«От земли до высокой звезды». Мифопоэтика Арсения Тарковского - страница 10



Не искал ни жилища, ни пищи,
В ссоре с кривдой и с миром не в мире,
Самый косноязычный и нищий
Изо всех государей Псалтири.
Жил в сродстве горделивый смиренник
С древней книгою книг, ибо это
Правдолюбия истинный ценник
И душа сотворённого света.
(1,332)

В поэзии Тарковского развёрнут целый «пантеон» культурных героев, в который входят не только мифологические персонажи, но и выдающиеся первооткрыватели в истории человечества, чьи судьбы стали высокими примерами жертвенности и мученичества во имя добра, красоты и истины.

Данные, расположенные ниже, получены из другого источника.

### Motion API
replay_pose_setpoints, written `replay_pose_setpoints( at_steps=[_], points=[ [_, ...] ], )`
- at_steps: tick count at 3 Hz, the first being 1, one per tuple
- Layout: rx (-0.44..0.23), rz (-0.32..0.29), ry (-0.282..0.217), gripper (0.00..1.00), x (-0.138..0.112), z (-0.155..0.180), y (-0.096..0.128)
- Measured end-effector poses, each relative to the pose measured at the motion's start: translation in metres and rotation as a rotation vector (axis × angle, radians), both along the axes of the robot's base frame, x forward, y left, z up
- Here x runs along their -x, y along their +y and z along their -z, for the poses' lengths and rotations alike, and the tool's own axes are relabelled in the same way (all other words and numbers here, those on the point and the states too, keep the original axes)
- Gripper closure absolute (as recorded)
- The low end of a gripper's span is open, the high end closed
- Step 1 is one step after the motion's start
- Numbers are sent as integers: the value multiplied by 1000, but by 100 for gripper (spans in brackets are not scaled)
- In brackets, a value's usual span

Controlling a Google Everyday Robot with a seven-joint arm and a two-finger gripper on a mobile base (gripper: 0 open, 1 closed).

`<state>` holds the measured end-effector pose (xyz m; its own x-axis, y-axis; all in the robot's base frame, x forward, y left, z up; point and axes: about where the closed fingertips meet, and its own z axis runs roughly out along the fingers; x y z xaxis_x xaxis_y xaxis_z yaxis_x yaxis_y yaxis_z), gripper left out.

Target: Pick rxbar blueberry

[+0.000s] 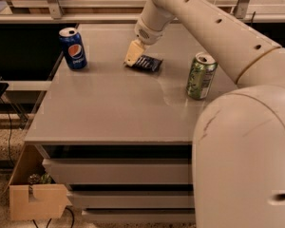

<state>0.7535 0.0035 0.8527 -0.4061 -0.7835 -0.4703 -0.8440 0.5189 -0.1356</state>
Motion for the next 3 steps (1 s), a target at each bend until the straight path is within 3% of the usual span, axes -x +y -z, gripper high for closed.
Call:
replay_pose_setpoints(
  at_steps=[1,3],
  points=[
    [-25,-51,-27,100,-7,-36,0],
    [-65,-98,-126,100,-7,-99,-3]
  ],
)
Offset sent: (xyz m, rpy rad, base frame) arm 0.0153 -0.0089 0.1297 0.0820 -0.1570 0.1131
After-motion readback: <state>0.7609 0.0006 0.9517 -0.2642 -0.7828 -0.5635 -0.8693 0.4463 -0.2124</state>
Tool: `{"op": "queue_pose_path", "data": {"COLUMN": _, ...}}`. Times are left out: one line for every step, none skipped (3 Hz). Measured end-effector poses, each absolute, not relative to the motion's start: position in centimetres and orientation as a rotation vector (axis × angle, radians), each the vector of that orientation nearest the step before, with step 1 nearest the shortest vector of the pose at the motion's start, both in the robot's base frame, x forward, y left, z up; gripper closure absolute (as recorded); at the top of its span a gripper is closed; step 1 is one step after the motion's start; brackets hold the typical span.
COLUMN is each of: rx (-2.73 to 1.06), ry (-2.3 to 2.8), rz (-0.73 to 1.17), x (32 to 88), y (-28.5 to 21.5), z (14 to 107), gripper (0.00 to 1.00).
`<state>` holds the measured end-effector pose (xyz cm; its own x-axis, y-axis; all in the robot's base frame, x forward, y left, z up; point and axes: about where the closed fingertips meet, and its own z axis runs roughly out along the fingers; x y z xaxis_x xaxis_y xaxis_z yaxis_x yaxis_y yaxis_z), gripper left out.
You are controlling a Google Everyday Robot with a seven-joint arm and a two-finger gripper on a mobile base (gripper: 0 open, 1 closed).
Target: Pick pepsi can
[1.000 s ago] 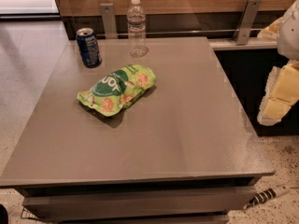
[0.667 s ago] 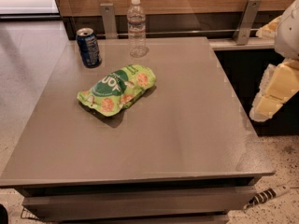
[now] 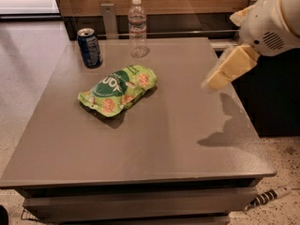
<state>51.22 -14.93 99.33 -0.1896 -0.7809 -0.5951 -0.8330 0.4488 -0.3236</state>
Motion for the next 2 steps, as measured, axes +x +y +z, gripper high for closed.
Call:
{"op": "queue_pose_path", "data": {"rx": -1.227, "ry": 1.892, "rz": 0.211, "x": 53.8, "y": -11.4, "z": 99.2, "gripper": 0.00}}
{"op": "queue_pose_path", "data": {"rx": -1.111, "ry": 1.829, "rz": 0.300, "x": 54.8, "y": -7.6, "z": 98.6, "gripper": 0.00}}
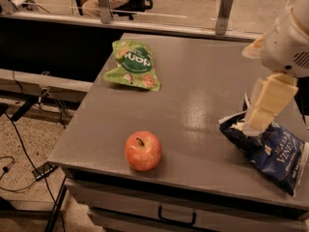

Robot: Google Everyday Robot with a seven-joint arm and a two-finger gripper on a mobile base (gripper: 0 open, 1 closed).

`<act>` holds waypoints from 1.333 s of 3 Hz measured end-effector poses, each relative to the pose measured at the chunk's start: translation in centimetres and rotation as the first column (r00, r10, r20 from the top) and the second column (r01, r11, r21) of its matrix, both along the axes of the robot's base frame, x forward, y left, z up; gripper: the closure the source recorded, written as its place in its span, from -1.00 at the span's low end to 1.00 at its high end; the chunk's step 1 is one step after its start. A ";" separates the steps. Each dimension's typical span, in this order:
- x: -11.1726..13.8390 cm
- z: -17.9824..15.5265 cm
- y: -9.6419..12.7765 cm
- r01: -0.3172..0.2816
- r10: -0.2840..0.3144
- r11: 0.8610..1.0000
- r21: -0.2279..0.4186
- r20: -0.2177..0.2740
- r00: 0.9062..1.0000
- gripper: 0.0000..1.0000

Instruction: Move apple near green rice chip bag

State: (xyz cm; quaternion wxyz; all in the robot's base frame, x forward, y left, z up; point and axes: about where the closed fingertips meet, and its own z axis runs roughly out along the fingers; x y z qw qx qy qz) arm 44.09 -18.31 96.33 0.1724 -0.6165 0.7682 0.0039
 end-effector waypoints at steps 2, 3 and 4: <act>-1.7 -4.2 10.5 -0.211 0.246 0.945 0.252 -0.117 0.962 -1.00; -3.3 -6.2 13.0 -0.215 0.296 0.902 0.374 -0.171 0.940 -1.00; -5.7 -7.2 15.1 -0.204 0.323 0.839 0.504 -0.160 0.933 -1.00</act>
Offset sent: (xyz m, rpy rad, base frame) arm -0.0324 0.1540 -0.0634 0.3888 0.2565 0.3546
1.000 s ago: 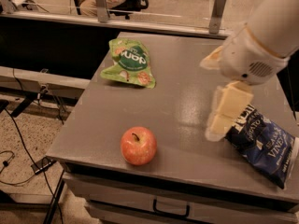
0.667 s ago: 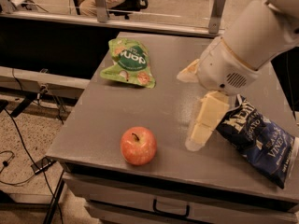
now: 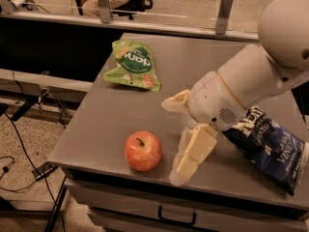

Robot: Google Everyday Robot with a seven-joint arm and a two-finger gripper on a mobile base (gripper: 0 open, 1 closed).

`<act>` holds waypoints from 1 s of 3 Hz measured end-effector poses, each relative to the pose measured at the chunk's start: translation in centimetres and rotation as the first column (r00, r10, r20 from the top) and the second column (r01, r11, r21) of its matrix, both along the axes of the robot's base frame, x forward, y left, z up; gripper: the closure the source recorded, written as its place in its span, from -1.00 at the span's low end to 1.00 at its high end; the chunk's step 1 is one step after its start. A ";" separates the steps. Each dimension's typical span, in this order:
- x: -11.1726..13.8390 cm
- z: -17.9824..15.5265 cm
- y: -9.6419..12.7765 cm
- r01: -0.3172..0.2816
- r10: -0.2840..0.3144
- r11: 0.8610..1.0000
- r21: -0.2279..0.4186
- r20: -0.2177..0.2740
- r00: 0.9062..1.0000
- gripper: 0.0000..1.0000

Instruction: Move apple near green rice chip bag

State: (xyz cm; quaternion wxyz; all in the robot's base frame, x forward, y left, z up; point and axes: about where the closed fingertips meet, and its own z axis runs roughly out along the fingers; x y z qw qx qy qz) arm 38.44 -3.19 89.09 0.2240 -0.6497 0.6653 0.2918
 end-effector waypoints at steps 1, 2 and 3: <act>-1.3 -0.1 0.6 0.006 -0.009 0.997 0.081 0.036 0.999 -1.00; -2.5 -0.4 1.1 0.030 -0.044 0.994 0.101 0.135 0.990 -1.00; -2.3 -0.5 1.1 0.037 -0.053 0.994 0.100 0.157 0.986 -1.00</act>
Offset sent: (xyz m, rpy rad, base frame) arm -0.0322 0.0152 -0.0094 0.1215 -0.2890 -0.1055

Вы, жившие на свете до меня,
Моя броня и кровная родня
От Алигьери до Скиапарелли,
Спасибо вам, вы хорошо горели.
(1,80)

В тот же переломном 1946-м написано стихотворение «Дума», где индивидуальная трагедия поэта осмыслена в пантеистических категориях и образах:

Всё на земле живёт порукой круговой:
Созвездье, и земля, и человек, и птица.
А кто служил добру, летит вниз головой
В их омут царственный и смерти не боится.
Он выплывет ещё и сразу, как пловец,
С такою влагою навеки породнится,
Что он и сам сказать не сможет, наконец,
Звезда он, иль земля, иль человек, иль птица.
(1,366)

Натурфилософский символ вечного круговорота рождений и смертей («порука круговая»), в который человек включён как частица единой и бессмертной природы, связан в этом стихотворении с образом мировой бездны в её водной «ипостаси». Но первобытный хаос у Тарковского – «омут царственный» (ср. у Мандельштама: «Из омута злого и вязкого ⁄ Я вырос, тростинкой шурша /…/» – 1, 72), «такая влага», с которой человек «навеки породнится». Это очень близко «родимому хаосу» Тютчева, но у него мифологический «первоисточник» бытия определён как «страшный» и опасный для человека: «/…/ И бездна нам обнажена ⁄ С своими страхами и мглами, ⁄ И нет преград меж ей и нами /…/». Тарковский более последовательно проводит идею всеобщего родства и первородства мира как космогонического залога бессмертия человека, наделённого универсальной творческой способностью претерпевать бесконечные метаморфозы в «сквозной ткани существованья» (Пастернак). Лирический субъект его поэзии неисчерпаемо многолик: он «домашний сверчок» (1, 59) и «высота всех гор земных и глубина морская» (1, 82), «точильщик»-«кузнец» (1, 259) и «наместник дерева и неба» (1, 142), «Нестор, летописец мезозоя» и «времён грядущих Иеремия» (1, 172), «ветвь меньшая от ствола России» (1, 190) и «прямой гербовник семейной чести» всех живущих на земле, «прямой словарь их связей корневых» (1, 189). Наиболее детально сюжет метаморфозы развёрнут в стихотворениях «Превращение» и «Книга травы». В последнем образная многоликость лирического «я» достигает мифопоэтического апогея.

О нет, я не город с кремлём над рекой,
Я разве что герб городской.
Не герб городской, а звезда над щитком
На этом гербе городском.
Не гостья небесная в черни воды,
Я разве что имя звезды.
Не голос, не платье на том берегу,
Я только светиться могу.
Не луч световой у тебя за спиной,
Я – дом, разорённый войной.
Не дом на высоком валу крепостном,
Я – память о доме твоём.
Не друг твой, судьбою ниспосланный друг,
Я – выстрела дальнего звук.
В приморскую степь я тебя уведу,
На влажную землю паду,
И стану я книгой младенческих трав,
К родимому лону припав.
(1,252–253)

«Книга младенческих трав», которой становится поэт в результате длинной цепи «апофатических» превращений, – это Книга Бытия, которую он пишет всю жизнь, жертвенно отдавая себя людям и всему живому на земле и становясь залогом бессмертного единства природы и культуры. В этом поэт подобен титану Прометею, похитившему божественный огонь с Олимпа: «/…/ С огнём и я играл, как Прометей, ⁄ Пока не рухнул на гору кавказскую. /…/И каждый стих, звучащий дольше дня, ⁄ Живёт всё той же казнью Прометеевой» (1, 196). В стихотворении «К стихам» развёрнут тот же сюжет, но уже в библейских «одеждах»: испытание-закал в «печи, раскалённой огнём» из Книги пророка Даниила (Дан., 3:19–28).